Dawson County and city officials have come to terms on dividing up money from the Special Purpose Local Option Sales Tax (SPLOST) .
The agreement, which was approved by Dawson County commissioners at their vote session Thursday night, allows the county to collect the one-cent sales tax for special projects for six years. If the two entities had not come to an agreement, the county could collect for only five years.
Based on population projections, County Manager Cindy Campbell predicted that a total of $45,323,250 could be collected over a six-year period.
The county agreed to an 85/15 percent split with Dawsonville.
If the intergovernmental agreement (IGA) is approved at a special called hearing Thursday, of those total projections, the county would receive $38,524,762 and the city $6,798,488.
The motion to approve the recommendation was made by Commissioner Gary Pichon. It was seconded by Jimmy Hamby.
The city and county have come to an agreement, Commission Chair Mike Berg said. Which is what you want to always try to achieve. The boards have done that so if things go well on the 26th, we will set the IGA in motion and we wont have to worry about SPLOST for another six years.

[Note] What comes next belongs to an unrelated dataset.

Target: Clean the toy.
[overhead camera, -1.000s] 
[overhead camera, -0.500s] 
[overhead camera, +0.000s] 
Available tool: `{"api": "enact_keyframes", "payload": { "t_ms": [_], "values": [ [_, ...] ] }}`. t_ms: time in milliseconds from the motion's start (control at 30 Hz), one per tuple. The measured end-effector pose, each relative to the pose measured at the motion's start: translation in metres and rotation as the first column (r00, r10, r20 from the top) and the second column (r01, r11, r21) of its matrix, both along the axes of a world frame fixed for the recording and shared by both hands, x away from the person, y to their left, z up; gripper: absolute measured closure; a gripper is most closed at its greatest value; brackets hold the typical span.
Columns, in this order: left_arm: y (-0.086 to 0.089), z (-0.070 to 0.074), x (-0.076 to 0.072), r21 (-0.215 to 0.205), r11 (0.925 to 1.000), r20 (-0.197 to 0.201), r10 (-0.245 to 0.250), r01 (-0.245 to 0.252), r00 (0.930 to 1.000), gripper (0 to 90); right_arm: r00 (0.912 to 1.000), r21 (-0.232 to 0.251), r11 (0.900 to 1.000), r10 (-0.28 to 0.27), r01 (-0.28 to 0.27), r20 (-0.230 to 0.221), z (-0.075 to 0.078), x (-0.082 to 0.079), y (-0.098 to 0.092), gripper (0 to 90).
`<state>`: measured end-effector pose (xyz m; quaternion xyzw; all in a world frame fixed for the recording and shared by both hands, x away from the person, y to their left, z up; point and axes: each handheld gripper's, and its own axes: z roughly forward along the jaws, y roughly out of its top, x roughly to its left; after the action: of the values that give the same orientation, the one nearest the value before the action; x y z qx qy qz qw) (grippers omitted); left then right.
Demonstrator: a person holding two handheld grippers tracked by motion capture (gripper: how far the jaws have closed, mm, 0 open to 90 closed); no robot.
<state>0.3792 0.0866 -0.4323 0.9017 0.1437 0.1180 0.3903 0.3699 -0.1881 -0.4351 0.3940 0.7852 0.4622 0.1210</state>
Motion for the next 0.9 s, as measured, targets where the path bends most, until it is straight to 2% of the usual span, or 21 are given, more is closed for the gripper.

Dawsonville Mayor James Grogan said he was glad an agreement was reached. I feel it was a good figure for both of us and shows what can be done when we consider whats best for the citizens, Grogan said. The county has good projects, as does the city.

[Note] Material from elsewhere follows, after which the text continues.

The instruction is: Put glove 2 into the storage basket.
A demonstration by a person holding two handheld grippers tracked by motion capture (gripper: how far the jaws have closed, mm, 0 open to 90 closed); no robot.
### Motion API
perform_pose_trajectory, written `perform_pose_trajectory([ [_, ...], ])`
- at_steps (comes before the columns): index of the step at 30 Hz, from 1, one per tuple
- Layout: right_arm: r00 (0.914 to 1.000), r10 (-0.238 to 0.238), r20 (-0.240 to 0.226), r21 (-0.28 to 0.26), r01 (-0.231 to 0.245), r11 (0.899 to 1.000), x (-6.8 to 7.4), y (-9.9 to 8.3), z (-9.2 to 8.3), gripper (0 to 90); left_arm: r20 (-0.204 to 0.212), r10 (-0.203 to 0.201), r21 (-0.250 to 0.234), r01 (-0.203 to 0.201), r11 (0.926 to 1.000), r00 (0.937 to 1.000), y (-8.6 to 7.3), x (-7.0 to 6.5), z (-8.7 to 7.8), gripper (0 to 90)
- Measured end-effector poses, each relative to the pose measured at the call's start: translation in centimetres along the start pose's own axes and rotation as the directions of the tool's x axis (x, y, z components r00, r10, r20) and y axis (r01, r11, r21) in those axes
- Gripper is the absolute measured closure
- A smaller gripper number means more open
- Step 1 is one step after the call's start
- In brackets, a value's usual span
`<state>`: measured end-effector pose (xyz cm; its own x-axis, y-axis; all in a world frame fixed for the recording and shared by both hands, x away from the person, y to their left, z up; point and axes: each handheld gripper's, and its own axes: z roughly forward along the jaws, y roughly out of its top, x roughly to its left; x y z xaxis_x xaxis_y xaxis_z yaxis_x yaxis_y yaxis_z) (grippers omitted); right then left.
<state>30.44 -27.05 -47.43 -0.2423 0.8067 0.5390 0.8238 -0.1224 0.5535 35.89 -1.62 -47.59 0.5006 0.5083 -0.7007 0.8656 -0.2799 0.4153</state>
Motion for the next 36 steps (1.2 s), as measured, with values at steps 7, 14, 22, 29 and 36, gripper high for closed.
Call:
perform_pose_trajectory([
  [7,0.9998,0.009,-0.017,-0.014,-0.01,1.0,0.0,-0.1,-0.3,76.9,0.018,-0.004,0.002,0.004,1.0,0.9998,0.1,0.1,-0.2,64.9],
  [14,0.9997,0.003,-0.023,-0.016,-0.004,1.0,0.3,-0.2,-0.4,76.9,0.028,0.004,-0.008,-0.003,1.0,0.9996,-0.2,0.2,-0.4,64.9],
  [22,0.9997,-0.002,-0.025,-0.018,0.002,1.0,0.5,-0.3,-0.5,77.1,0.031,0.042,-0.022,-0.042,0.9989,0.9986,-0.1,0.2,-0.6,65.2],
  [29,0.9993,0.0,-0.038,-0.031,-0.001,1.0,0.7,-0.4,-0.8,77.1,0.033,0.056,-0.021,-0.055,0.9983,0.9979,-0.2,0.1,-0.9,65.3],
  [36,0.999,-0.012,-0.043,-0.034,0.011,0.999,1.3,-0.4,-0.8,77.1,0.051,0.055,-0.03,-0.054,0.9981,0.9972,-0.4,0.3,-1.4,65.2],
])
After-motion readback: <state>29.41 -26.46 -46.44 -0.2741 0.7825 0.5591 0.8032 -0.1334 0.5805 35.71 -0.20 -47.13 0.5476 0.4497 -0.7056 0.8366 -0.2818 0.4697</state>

County projects getting SPLOST money have been divided up by departments. The majority of the projections would go to public works at 67.44 percent, or $26 million, if the county maxed its collections. Of that money, $21.2 million would be put toward roads, culverts, sidewalks, bike trails and right-of-way. The rest would go toward public works equipment, facility and a recycling facility in the southeast part of the county.
The department receiving the second-largest amount of SPLOST money is public safety, which would get 21.1 percent of the total amount. If the maximum amount of collections is reached, the sheriffs department would receive $3.8 million to go toward vehicles and equipment. The county then would use $1.7 million for a fire station and another $1.7 million for fire trucks and equipment. The rest of the collections would be used for ambulances and equipment.
Parks and Recreation was allocated, at maximum projections, just over $4 million or 10.55 percent. The money would be used for field lighting and repair, building repairs and equipment, recreation property for multi-use fields, a canoe put-in and acquiring and constructing recreation property.
The remaining $350,000, or .91 percent of SPLOST money allotted to the county, would be used for information technology equipment.
Projects the city has designated for SPLOST money include park acquisition and development, sidewalk and road resurfacing, sewer and water projects, road equipment and building, debt reduction, farmers market acquisition, and revitalization of downtown.
City and county officials will meet Thursday at 4 p.m. in the Dawson County Government Center to consider the proposed IGA and resolution on the SPLOST agreement.